Burns experienced ringing in her ears, twitching on her face up and hallucinations that bugs were crawling all over her scalp.
X years later, many of her symptoms take calmed down. Just Burns decided she would spend her fourth dimension helping others through benzosupport.org and Benzobookreview.com.
Cindy, who asked ABCNews.com not to utilize her final name, found help through Burns and her Web site last yr. Like many people with benzo withdrawal symptoms, Cindy said the only sign that she wasn't crazy were others on the Cyberspace with similar symptoms.
"Three years agone, I was a very, very healthy 49-yr-old," said Cindy, of Rhode Island. "I never had a psychiatric history; I never was on any psychiatric drugs. Never on whatsoever drugs, really."
Cindy's gynecologist kickoff prescribed her Valium after she hit a bout of insomnia with menopause. It worked, but 8 months later, she began to experience depressed and have rashes. Cindy said her doctor told her she could quit taking the drug if she liked, then she did.
Three weeks later, Cindy said she couldn't stand or walk without holding on to a wall, and she had inexplicable feelings of physical fearfulness. Eventually, her ii higher-aged children found her unresponsive on the floor. They wrapped her up in a blanket and took her back to the gynecologist.
"I said, 'I demand to go to the infirmary,'" said Cindy. "She told me to go home."
Cindy said she has recovered slightly but is all the same and so disoriented that she has trouble reading and writing. Somewhen, she had to quit her job every bit a social worker.
"It took four months. I literally lost my mind," she said.

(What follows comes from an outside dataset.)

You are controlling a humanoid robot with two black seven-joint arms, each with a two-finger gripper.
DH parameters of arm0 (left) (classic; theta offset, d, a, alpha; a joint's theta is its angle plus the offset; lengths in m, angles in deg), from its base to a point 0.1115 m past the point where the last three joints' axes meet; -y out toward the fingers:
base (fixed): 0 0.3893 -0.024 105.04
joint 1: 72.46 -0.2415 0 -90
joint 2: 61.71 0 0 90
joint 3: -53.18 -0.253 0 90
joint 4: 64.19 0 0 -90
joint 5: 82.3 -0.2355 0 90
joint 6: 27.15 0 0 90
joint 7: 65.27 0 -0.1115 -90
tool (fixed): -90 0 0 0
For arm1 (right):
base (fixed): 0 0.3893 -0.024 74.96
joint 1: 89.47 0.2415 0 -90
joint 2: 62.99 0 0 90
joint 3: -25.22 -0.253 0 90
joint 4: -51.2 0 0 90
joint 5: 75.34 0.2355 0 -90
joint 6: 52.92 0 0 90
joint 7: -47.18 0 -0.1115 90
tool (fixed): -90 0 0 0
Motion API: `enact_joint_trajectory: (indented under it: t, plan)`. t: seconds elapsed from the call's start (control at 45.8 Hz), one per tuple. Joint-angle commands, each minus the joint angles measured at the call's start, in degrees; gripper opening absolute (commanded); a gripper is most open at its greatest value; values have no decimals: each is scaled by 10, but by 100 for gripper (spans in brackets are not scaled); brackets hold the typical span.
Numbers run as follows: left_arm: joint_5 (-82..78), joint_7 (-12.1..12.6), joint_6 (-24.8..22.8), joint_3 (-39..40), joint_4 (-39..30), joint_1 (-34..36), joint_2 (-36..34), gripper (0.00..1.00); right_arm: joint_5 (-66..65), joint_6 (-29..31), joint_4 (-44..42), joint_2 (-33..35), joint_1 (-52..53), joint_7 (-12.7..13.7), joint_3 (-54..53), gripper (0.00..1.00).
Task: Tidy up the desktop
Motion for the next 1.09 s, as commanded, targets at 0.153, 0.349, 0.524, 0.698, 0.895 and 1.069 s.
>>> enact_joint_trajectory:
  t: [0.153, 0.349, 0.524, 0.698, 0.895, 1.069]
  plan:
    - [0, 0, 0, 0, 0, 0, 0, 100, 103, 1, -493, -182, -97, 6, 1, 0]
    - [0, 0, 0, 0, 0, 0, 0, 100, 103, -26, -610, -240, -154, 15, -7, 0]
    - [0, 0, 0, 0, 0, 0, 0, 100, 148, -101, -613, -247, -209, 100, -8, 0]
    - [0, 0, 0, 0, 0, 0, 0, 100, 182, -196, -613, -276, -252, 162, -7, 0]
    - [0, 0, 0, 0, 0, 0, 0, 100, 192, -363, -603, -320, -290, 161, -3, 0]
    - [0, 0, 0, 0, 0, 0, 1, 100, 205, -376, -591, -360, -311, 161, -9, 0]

Withdrawal Can Lead to 'Derealization'
In addition to the fear, Cindy said she went through a "depersonalization," where people and objects appeared unreal and untrustworthy to her, every bit if she was in a dream world.
"Nothing was right," she said.
Now, Cindy said, she mistrusts doctors, and will admittedly pass up to take another drug again. Instead, she relies on emotional back up from Burns while her body slowly recovers.

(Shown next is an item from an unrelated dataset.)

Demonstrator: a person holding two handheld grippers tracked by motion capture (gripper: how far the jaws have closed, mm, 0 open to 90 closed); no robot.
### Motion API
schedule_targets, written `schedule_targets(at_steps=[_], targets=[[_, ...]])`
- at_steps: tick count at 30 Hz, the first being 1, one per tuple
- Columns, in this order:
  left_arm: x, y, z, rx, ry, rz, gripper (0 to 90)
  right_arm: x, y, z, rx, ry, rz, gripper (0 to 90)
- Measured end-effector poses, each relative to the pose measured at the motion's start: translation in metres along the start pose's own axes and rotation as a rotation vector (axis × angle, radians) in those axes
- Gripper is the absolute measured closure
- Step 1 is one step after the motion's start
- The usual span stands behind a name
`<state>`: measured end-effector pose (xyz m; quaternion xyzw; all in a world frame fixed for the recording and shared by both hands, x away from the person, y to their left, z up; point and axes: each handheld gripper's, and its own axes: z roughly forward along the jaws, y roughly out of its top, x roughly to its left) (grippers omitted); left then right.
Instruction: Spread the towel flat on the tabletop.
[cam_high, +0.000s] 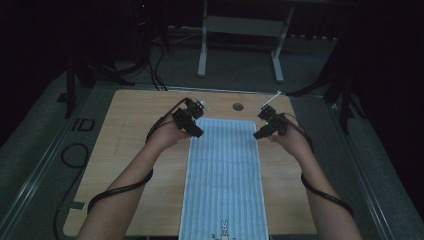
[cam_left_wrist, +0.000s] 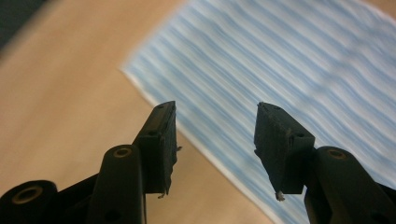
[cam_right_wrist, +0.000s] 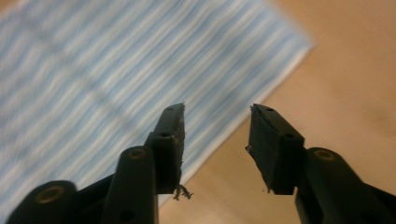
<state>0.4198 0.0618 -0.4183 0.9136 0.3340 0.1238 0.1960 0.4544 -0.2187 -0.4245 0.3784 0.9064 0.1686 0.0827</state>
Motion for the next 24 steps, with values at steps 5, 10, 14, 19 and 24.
schedule_targets(at_steps=[5,10,14,19,24], targets=[[-0.030,-0.035,0.027,0.000,-0.117,0.038,47.5,0.028,-0.042,0.031,0.054,0.056,-0.065,53.3],[-0.054,-0.069,0.044,0.036,-0.175,0.090,47.5,0.046,-0.077,0.041,0.059,0.088,-0.085,53.8],[-0.060,-0.082,0.060,0.073,-0.191,0.090,47.5,0.058,-0.097,0.050,0.089,0.083,-0.106,53.9],[-0.062,-0.085,0.071,0.073,-0.205,0.074,44.3,0.061,-0.102,0.060,0.128,0.060,-0.125,51.7],[-0.064,-0.079,0.076,0.049,-0.207,0.059,43.8,0.048,-0.105,0.060,0.134,0.053,-0.106,50.7]])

Burns and Moran admit their online support groups accept stirred mild controversy with people'south doctors for the medical communication about tapering doses of drugs. Even so, they said all agree their sites tin provide initial emotional support to people struggling with withdrawal.
"Don't let the horror stories get to you," said Burns. "Nosotros've got lots of people who become better."

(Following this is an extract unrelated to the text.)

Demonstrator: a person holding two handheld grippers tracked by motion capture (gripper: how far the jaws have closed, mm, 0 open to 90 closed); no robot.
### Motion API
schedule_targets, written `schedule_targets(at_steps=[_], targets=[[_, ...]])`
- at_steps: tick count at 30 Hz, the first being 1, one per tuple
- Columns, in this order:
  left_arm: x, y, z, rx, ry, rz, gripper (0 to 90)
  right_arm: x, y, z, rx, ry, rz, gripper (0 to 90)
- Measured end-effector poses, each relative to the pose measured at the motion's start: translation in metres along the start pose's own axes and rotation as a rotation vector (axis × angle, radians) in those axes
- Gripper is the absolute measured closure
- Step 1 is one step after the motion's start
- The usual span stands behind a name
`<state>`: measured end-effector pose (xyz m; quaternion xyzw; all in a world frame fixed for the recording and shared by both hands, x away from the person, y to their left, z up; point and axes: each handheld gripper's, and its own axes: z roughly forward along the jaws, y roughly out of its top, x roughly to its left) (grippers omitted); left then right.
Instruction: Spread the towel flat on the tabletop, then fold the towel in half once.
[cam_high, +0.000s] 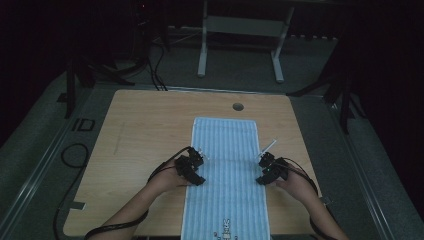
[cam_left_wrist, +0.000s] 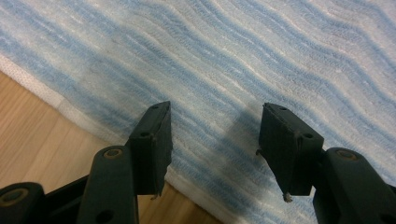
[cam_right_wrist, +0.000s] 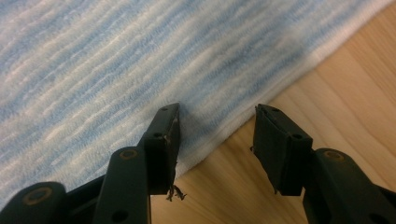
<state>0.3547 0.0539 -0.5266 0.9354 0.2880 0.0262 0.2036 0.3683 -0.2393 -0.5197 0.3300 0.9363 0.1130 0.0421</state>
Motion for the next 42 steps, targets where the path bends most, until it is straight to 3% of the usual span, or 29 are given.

Alison Kellagher is one such person. She took benzodiazepines for 17 years, originally just to treat a couple of panic attacks she had in a new job.
"I went to a psychiatrist and he just immediately prescribed a Xanax, and it was to take every 24-hour interval," said Kellagher. "It helped for a number of years, but as the dose got higher, the side effect of low became stronger."
Kellagher eventually decided to terminate, and even went to a detox programme to aid her slowly taper off the drugs. Withal, the years had taken their toll and she experienced withdrawal.
"Then, I was in a profoundly alerted consciousness, immediately after stopping," said Kellagher. "Information technology was the feeling of being in terror, only it was just a physiological land of terror."
Kellagher said she thinks she'southward lucky because information technology simply lasted several months.
"The beginning three months was 24-vii. Then, it started to let up a fiddling bit by three to six months. Past a year, I was pretty comfy," she said. "I wasn't 100 percent, but I was functioning and feeling almost normal."
The feel motivated Kellagher, who worked in the bicycle wear manufacture, to get a main's degree for counseling. Now, she coaches people through protracted benzodiazepine withdrawal over the phone.
"People usually need some help keeping hope live," said Kellagher, who runs the site stoppingbenzos.com. "It's hard not to become bogged down in depression, considering it's a long process."